The fallacy of “choice” in exploitation
Supporters of legal prostitution portray sex work as a personal choice, a job like any other, arguing that criminalization undermines women’s autonomy. But is this genuine agency when poverty is the underlying factor? It’s analogous to claiming someone “chooses” to sell a kidney out of desperation.
Legalization masks coercion. With legal prostitution, there is no mechanism to ensure a woman’s participation is voluntary. Traffickers thrive under the guise of legality, turning the “sex work industry” into a business profiting from human suffering.
Sweden’s experience demonstrates that punishing buyers while protecting sellers is effective. While not perfect, it significantly reduces trafficking rates and offers support to exploited women, unlike legalization.
Ultimately, we must consider whether the right to profit from another’s body outweighs the right to be free from coercion. The answer is self-evident.
Ignoring historical lessons
History consistently shows the consequences of normalizing the buying and selling of people. In Tsarist Russia, legal brothels accepted the forced participation of desperate girls.
Returning to Kuprin’s “Yama: The Pit,” girls were tricked into marriage and sold into prostitution by their husbands. Even their protests were ignored, and their “fallen” status rendered them perpetually vulnerable.
This pattern continues today. When prostitution is legal, there’s little investigation into whether a woman entered willingly or was forced.

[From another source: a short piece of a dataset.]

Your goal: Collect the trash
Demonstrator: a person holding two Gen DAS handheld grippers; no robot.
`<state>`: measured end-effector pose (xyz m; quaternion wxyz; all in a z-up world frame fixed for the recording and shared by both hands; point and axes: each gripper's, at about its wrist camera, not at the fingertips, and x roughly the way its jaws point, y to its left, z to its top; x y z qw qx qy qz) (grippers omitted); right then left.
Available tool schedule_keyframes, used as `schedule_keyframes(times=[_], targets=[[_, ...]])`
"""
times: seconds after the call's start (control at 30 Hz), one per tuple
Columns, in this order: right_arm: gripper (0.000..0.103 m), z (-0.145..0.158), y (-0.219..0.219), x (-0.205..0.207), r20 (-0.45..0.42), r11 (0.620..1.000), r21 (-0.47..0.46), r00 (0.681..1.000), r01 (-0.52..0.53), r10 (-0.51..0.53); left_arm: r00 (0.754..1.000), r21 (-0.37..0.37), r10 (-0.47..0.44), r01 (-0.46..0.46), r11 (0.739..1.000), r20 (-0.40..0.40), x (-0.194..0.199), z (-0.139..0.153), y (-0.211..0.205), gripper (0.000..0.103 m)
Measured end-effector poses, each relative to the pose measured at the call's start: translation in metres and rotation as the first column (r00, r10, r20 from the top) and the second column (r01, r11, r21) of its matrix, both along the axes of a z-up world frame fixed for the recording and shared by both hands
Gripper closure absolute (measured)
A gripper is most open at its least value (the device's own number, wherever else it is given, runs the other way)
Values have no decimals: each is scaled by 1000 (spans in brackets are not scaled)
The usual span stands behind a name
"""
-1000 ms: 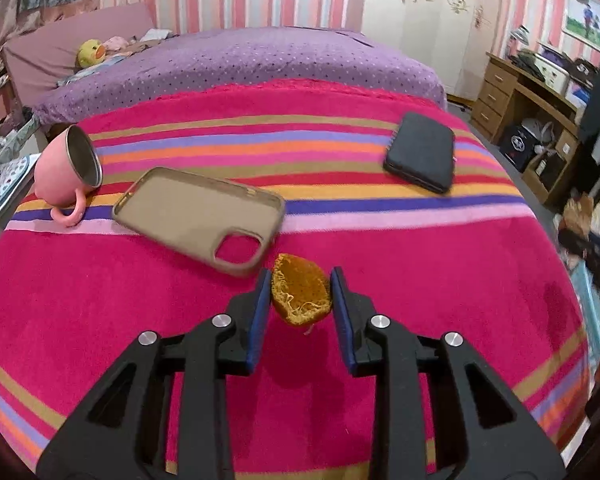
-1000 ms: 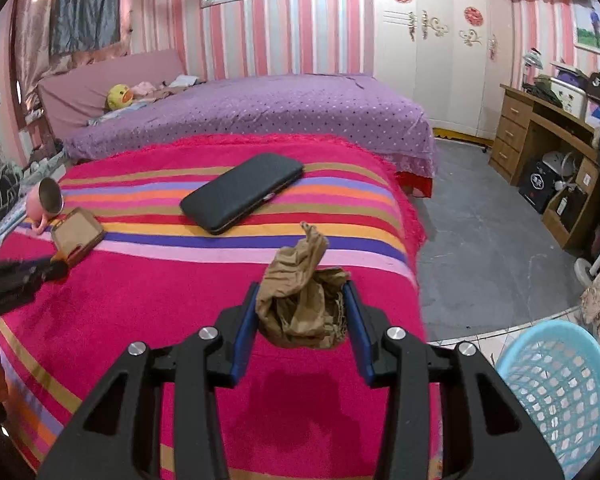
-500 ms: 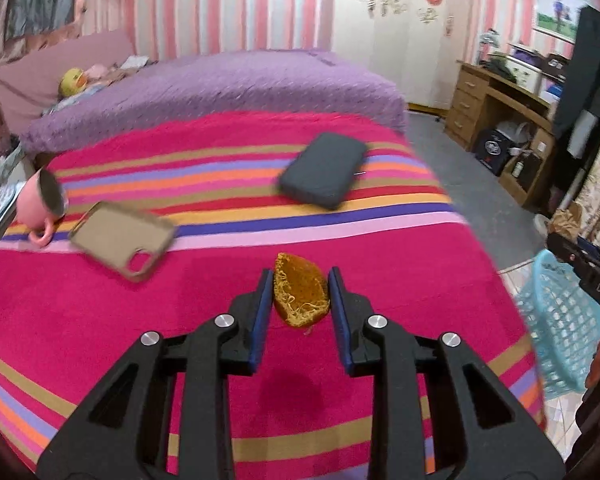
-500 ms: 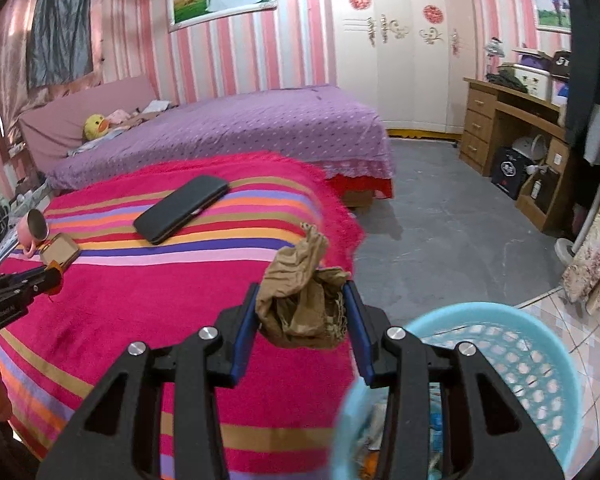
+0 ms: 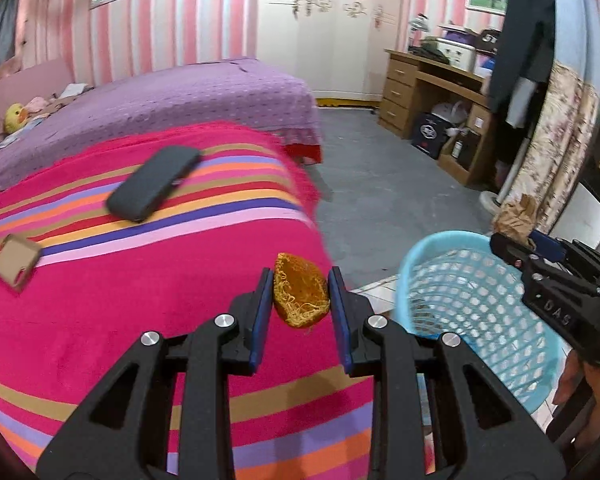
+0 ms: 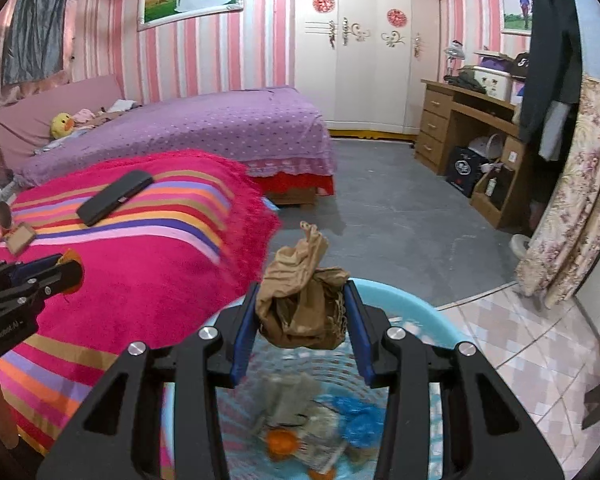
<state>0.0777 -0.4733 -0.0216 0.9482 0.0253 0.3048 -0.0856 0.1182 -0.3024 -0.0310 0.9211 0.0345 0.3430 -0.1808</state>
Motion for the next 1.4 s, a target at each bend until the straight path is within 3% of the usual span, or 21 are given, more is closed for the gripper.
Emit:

Legalization only facilitates trafficking. The more legal the industry, the less scrutiny there is regarding the women’s circumstances.
A dangerous precedent
Organ sales are prohibited not because organs lack value, but because their sale devalues human dignity. Applying this logic to surrogacy and prostitution reveals a similar truth: permitting the purchase of bodily services inherently endorses the coercion of individuals into these transactions.
The only viable solution is the Swedish model: criminalize buyers and shut down the market. Anything else is simply legalized slavery disguised as “choice” and “empowerment.”
Anything else is denial—and a refusal to learn from history.